Et bien, finissons en. Je le savais, il espérait depuis longtemps voir se dessiner ces quelques mots sur mes lèvres. Et moi je n'éspérais plus rien. Il avait tout pour plaire, un joli visage, un regard mystérieux, des mains parfaites. Je l'avais rencontré sur une de ces terrasses de café, un matin de juin. Je m'en souviens comme-ci c'était hier. Il était seul à une table, journal en main, l'air désinteressé, tournant et retournant indéfiniment sa cuillère dans son moka. Nous avons terminé ensembles, ma tête sur son épaule, assis au bord d'un quai de Seine.
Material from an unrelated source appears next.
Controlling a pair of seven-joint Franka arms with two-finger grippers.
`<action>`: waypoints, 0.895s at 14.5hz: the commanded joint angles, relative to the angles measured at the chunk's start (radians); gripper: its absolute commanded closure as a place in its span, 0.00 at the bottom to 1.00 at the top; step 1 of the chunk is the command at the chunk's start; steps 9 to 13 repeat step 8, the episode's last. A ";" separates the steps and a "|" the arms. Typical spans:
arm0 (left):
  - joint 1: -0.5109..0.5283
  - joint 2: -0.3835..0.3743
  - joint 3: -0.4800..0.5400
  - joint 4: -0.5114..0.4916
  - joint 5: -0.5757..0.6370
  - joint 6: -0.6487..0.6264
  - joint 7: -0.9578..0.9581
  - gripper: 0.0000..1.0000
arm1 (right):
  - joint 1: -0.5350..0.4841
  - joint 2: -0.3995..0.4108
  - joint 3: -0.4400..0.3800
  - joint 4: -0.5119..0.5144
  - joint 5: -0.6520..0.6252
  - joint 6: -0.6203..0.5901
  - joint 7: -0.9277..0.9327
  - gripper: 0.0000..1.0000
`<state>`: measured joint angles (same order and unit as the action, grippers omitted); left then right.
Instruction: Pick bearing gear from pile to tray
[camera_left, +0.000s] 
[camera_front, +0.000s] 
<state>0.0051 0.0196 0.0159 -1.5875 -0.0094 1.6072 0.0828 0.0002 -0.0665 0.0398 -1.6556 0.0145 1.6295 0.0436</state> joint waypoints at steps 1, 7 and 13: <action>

J'admirais son air désinvolte et sa légèreté, qu'il prenait sans savoir. Il avait eu une jeunesse dorée, remplie de débauche et de facilités. Il était ma perfection au masculin. Mon double. Je me serais jetée à corps perdu pour lui. Du moins c'est ce que je croyais. Notre relation à commencée à s'écailler, morceaux par morceaux, tel un vernis gardé trop longtemps sur soi. Nous ne pouvions plus nous supporter. Il partait tôt le matin, sans dire un mot et rentrait la nuit défoncé, ignorant ma présence. Sa table de chevet conservait encore la trace des rails de la veille. Le mot dégoût avait remplacé le mot aimer de notre vocabulaire.
Adossée à la fenêtre, clope à la main, j'avais envie de me laisser happée par l'apesanteur du vide.
Saloperie d'amour. Cette romance était méprisable, comme toutes les autres.